Distributed agents can communicate between each other. Each agent has its own initial set of messages (e.g. sensory input) and goal is to communicate with other agents and reach the consensus in limited amount of time:
- for sake of simplicity communication is done by repeating limited number of send/receive rounds (iterations)
- each agent sends (broadcasts) messages in each round to random subset of other agents, e.g. to randomly selected 10% of them
- due to communication problems it is possible to receive an empty or incomplete set of messages
- some agents may not work properly or even be malicious - Byzantine generals problem
- every received message is valid regardless of senders intention
- after the last round agents send what they believe is set of messages majority will agree upon (consensus) - thus the most of agents should agree upon exactly the same set of messages
- alternative view of consensus - after the communication is over, each agent will perform specific action based on its believe. Each agent should have as many messages as possible (truth) and goal is to have the maximal number of agents acting in coordinated way (swarm intelligence).

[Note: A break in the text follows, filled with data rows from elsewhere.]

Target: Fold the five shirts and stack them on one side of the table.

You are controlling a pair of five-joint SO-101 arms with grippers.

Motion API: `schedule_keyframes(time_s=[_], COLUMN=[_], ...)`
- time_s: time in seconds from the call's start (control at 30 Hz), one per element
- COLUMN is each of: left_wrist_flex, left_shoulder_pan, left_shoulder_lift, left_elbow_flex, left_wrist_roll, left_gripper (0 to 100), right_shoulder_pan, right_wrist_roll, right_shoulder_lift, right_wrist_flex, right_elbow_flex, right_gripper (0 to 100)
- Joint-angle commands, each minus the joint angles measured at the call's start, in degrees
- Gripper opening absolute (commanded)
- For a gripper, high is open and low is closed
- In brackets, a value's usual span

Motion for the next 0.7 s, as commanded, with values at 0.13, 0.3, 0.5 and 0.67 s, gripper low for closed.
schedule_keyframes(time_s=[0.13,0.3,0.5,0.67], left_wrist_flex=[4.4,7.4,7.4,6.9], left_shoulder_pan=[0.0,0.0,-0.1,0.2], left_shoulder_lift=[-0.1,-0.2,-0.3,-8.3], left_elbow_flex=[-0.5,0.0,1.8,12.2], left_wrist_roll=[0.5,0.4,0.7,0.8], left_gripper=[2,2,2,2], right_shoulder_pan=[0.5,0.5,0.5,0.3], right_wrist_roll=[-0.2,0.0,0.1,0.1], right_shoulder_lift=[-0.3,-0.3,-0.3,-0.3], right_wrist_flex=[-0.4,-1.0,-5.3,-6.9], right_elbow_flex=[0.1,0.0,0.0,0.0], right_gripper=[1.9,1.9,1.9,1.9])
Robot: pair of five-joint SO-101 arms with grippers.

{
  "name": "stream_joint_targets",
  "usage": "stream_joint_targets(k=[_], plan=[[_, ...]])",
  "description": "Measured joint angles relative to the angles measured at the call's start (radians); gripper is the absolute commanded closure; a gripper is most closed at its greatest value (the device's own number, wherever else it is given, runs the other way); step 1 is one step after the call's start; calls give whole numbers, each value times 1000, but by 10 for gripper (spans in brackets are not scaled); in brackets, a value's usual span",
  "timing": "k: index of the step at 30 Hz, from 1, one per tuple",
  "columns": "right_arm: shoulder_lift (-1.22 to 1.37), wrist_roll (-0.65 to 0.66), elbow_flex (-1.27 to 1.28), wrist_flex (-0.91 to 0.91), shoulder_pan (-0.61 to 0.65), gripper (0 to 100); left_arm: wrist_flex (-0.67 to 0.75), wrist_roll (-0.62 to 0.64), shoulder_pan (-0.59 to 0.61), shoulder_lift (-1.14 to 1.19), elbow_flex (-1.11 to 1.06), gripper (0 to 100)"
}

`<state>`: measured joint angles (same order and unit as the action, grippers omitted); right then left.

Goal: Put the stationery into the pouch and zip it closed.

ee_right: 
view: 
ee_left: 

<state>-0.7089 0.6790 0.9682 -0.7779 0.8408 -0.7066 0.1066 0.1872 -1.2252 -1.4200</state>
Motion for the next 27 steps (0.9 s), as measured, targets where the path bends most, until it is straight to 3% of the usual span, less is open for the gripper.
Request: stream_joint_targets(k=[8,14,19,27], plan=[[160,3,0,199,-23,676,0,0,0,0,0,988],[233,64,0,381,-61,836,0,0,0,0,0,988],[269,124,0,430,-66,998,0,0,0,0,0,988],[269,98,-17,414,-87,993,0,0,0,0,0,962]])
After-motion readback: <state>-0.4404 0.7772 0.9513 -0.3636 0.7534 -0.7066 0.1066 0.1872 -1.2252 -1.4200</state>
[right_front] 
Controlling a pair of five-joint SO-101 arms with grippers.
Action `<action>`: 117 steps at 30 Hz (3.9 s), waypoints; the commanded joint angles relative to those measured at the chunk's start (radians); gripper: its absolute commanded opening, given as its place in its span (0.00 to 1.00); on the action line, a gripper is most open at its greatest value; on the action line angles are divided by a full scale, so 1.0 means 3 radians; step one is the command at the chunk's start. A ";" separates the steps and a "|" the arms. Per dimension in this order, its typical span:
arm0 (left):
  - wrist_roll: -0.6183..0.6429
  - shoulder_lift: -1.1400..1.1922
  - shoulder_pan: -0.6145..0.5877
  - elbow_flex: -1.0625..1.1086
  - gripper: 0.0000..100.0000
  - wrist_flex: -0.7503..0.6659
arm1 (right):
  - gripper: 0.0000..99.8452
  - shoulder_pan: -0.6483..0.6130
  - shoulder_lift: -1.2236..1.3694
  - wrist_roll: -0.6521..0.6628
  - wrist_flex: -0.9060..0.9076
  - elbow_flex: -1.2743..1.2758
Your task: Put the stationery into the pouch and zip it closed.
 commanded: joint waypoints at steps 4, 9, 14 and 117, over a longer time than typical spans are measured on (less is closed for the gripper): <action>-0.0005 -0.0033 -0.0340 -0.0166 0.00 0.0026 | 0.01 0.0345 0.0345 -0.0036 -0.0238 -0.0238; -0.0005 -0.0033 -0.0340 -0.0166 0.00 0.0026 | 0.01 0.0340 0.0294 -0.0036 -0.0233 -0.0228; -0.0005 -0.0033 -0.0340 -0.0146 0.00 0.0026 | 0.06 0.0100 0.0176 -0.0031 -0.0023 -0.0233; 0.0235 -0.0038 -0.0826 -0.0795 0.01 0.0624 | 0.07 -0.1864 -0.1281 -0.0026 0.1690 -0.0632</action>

This project is inspired by Bitcoin and Cryptocurrency Technologies Coursera course (assignment 2) and it is also covered here.
Let's imagine first that there are no malicious agents and there is no problem in communication:
- agents broadcast initial set of messages
- agents collect all messages they receive and in the following rounds send them all
- consensus should be reached if there is enough number of rounds as in this example
Now let's introduce agents that may broadcast new messages each round - example. Effectively probability of optimal consensus is lowered because not all messages can be propagated to all agents.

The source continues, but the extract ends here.